Data provided below:

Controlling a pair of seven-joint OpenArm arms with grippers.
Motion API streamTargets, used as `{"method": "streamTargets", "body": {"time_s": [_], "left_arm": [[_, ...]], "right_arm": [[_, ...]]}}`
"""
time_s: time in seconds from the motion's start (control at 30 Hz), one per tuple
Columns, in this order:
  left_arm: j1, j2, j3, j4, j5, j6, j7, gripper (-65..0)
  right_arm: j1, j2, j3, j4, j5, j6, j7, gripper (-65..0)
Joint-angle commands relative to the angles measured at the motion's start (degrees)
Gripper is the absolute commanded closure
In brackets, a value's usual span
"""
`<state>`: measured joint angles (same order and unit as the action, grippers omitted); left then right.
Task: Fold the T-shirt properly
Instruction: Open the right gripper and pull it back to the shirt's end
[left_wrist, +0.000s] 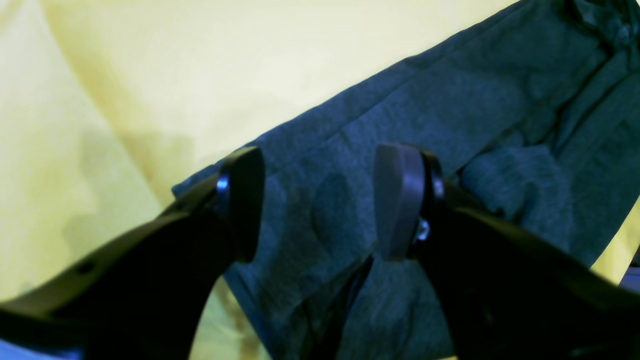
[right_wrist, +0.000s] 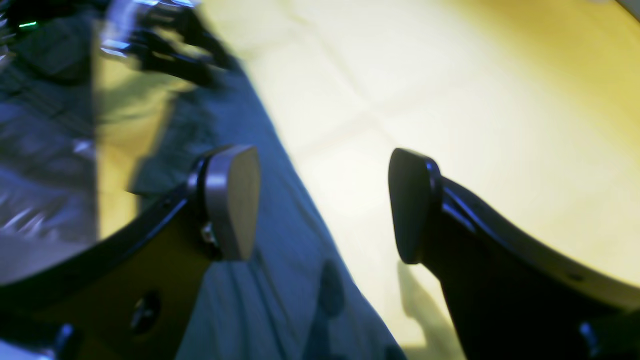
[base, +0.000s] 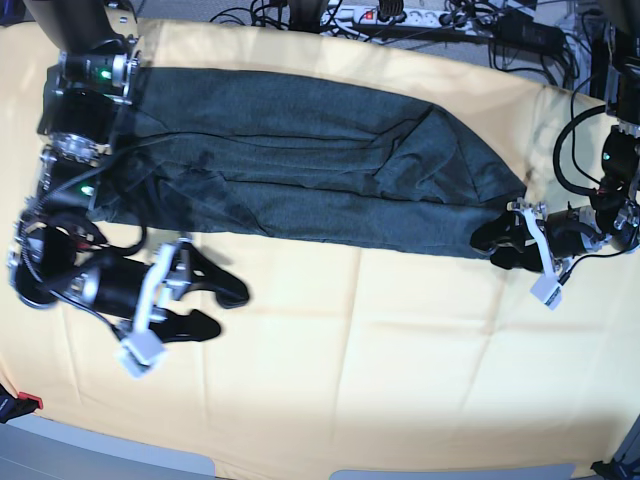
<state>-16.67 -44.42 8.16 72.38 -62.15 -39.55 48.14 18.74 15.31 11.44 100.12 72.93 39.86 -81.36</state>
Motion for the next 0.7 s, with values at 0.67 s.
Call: {"method": "streamTargets", "body": {"time_s": [0.67], "left_arm": [[-1.14, -1.16, -0.81, 0.74, -1.53, 0.85, -1.29, -36.0]], "right_arm": [[-19.56, 10.43, 34.1, 0.76, 0.04, -2.45, 1.36, -41.5]]}}
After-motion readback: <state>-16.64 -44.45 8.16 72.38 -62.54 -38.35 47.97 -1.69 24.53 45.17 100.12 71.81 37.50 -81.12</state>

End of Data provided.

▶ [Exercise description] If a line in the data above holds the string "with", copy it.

▶ [Reply to the exercise]
Controlling a pair of seven-joint OpenArm arms with grippers.
Motion for the next 0.7 s, with values at 0.67 s.

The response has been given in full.